▸ Problem requirements: For this task, extract exactly the lines of the data below, from the line containing "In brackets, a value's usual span" through the last one, with pictures left out.

● ● ● ●

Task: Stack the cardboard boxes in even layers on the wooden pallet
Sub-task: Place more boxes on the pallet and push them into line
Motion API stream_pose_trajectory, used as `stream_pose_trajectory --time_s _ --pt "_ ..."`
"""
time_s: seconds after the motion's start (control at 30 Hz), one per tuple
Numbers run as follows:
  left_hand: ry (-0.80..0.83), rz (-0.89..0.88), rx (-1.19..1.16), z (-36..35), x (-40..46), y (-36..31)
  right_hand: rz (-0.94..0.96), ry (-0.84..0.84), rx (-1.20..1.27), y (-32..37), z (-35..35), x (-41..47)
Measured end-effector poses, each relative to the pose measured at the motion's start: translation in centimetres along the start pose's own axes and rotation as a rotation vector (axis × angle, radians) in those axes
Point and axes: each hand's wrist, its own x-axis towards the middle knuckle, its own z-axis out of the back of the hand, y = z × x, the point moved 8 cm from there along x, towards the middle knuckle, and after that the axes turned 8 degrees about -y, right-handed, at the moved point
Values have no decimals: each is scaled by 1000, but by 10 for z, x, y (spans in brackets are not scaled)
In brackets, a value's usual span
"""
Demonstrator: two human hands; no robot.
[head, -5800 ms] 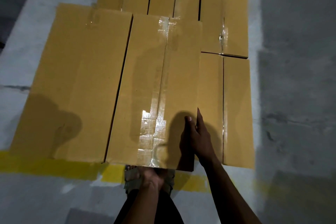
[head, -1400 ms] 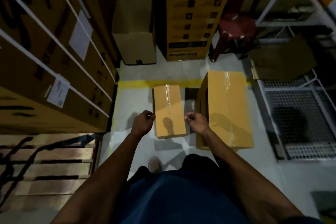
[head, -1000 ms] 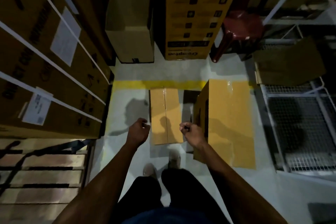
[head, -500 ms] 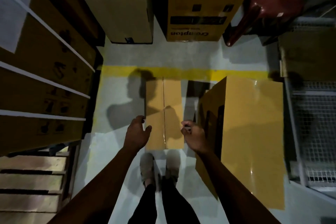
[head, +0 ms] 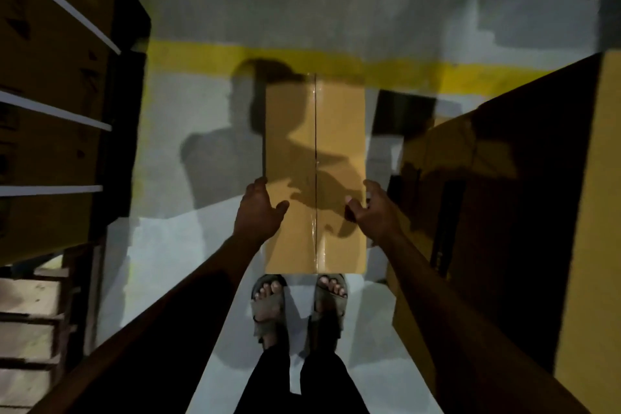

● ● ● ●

▸ Result of this task:
In brackets, a value's usual span
"""
Demonstrator: two human hands; no robot.
[head, -5800 ms] 
[head, -1400 ms] 
[head, -1000 ms] 
[head, -500 ms] 
[head, +0 ms] 

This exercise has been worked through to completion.